== The problem ==
Take the data that sits below and write it out again exactly.

== Task input ==
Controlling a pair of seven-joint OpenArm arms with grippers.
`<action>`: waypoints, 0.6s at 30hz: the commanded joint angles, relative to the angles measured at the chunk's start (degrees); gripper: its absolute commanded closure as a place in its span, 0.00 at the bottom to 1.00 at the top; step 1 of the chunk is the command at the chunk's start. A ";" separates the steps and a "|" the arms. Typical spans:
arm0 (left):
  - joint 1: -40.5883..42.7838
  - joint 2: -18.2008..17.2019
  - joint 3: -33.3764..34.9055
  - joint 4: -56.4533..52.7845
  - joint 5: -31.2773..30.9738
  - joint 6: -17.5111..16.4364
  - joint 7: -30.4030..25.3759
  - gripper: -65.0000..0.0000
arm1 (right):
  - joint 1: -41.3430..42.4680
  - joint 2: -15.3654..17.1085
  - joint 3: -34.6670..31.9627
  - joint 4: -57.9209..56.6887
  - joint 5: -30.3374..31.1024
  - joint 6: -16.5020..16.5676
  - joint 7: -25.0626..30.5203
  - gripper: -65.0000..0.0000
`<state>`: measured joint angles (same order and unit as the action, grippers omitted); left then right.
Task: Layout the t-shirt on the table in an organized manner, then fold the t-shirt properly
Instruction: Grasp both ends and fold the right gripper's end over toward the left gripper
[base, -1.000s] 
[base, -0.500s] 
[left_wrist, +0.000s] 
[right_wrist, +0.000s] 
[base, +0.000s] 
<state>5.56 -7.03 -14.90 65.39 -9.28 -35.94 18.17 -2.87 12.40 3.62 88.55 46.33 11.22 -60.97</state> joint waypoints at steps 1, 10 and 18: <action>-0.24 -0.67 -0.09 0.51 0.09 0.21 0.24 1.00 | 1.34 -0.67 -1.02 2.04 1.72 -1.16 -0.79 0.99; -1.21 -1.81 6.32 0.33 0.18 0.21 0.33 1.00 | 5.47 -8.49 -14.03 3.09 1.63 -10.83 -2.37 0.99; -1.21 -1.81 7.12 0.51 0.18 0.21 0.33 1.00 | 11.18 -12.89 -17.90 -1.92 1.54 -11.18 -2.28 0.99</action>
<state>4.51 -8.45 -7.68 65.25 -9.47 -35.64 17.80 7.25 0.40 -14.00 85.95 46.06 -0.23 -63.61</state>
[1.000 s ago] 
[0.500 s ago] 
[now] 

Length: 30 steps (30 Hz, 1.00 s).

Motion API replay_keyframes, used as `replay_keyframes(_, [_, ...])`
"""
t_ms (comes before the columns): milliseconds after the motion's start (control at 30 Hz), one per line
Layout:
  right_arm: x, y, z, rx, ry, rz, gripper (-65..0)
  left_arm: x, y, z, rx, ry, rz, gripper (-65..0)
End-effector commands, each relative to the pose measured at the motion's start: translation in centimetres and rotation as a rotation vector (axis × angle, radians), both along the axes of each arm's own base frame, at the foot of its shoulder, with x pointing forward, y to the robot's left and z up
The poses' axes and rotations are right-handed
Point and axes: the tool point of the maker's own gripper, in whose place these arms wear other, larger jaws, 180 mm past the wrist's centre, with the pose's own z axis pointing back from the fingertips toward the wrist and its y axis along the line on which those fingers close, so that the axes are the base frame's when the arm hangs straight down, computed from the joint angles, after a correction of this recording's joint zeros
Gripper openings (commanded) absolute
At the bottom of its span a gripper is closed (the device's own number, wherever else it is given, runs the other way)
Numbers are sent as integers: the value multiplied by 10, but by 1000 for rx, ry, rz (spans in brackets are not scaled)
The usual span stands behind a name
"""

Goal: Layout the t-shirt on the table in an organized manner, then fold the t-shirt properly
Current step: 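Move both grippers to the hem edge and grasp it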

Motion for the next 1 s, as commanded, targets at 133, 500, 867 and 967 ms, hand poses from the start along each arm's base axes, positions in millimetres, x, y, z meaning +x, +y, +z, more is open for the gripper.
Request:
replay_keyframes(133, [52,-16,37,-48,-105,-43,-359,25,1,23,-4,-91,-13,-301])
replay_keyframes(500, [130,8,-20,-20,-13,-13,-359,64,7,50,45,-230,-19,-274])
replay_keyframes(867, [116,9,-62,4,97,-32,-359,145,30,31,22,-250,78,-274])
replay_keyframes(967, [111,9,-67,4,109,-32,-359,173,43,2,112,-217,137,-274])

== Solution to the exercise ==
Controlling a pair of seven-joint OpenArm arms with grippers.
`<action>`: waypoints, 0.6s at 30hz: the commanded joint angles, relative to the angles measured at the chunk's start (degrees); gripper: its absolute commanded closure as a place in its span, 0.00 at the bottom to 1.00 at the top; step 1 of the chunk is the command at the chunk's start. A ";" separates the steps and a "|" the arms. Typical spans:
arm0 (left):
  - joint 1: -40.5883..42.7838
  - joint 2: -18.2008..17.2019
  - joint 3: -33.3764..34.9055
  - joint 4: -56.4533..52.7845
  - joint 5: -31.2773..30.9738
  - joint 6: -17.5111..16.4364
  - joint 7: -30.4030..25.3759
  - gripper: -65.0000..0.0000
arm1 (right):
  - joint 1: -41.3430..42.4680
  - joint 2: -15.3654..17.1085
  - joint 3: -34.6670..31.9627
  - joint 4: -57.9209..56.6887
  - joint 5: -30.3374..31.1024
  - joint 6: -16.5020..16.5676
  - joint 7: -25.0626..30.5203
  - gripper: -65.0000..0.0000
`<state>`: measured joint angles (same order and unit as the action, grippers omitted); left then right.
Task: Layout the t-shirt on the table in an organized manner, then fold the t-shirt properly
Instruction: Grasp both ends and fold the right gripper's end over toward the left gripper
[base, -1.000s] 
[base, -0.500s] 
[left_wrist, +0.000s] 
[right_wrist, +0.000s] 
[base, +0.000s] 
<state>5.56 -7.03 -14.90 65.39 -9.28 -35.94 18.17 -2.87 12.40 3.62 88.55 46.33 11.22 -60.97</state> joint waypoints at steps 1, 10 and 18: <action>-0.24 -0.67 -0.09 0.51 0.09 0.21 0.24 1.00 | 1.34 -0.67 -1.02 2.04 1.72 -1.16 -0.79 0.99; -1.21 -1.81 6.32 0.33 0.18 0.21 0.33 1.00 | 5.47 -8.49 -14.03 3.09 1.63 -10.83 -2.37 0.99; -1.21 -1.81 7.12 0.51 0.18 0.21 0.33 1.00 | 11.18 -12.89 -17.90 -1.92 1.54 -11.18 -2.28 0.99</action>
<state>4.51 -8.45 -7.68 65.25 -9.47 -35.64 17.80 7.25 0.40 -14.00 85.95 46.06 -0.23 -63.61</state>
[1.000 s ago] 
[0.500 s ago] 
[now] 

Length: 30 steps (30 Hz, 1.00 s).

Motion API replay_keyframes, used as `replay_keyframes(_, [_, ...])`
"""
t_ms (comes before the columns): milliseconds after the motion's start (control at 30 Hz), one per line
Layout:
  right_arm: x, y, z, rx, ry, rz, gripper (-65..0)
  left_arm: x, y, z, rx, ry, rz, gripper (-65..0)
End-effector commands, each relative to the pose measured at the motion's start: translation in centimetres and rotation as a rotation vector (axis × angle, radians), both along the axes of each arm's own base frame, at the foot of its shoulder, with x pointing forward, y to the robot's left and z up
The poses' axes and rotations are right-handed
Point and axes: the tool point of the maker's own gripper, in whose place these arms wear other, larger jaws, 180 mm past the wrist's centre, with the pose's own z axis pointing back from the fingertips toward the wrist and its y axis along the line on which those fingers close, so that the axes are the base frame's when the arm hangs straight down, computed from the joint angles, after a correction of this recording's joint zeros
Gripper openings (commanded) absolute
At the bottom of its span a gripper is closed (the device's own number, wherever else it is given, runs the other way)
Numbers are sent as integers: the value multiplied by 10, but by 1000 for rx, ry, rz (spans in brackets are not scaled)
The usual span stands behind a name
"""

Goal: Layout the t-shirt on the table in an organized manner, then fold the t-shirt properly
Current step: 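Move both grippers to the hem edge and grasp it
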
Motion for the next 1 s, as commanded, targets at 133, 500, 867 and 967 ms, hand poses from the start along each arm's base axes, positions in millimetres, x, y, z meaning +x, +y, +z, more is open for the gripper.
Request:
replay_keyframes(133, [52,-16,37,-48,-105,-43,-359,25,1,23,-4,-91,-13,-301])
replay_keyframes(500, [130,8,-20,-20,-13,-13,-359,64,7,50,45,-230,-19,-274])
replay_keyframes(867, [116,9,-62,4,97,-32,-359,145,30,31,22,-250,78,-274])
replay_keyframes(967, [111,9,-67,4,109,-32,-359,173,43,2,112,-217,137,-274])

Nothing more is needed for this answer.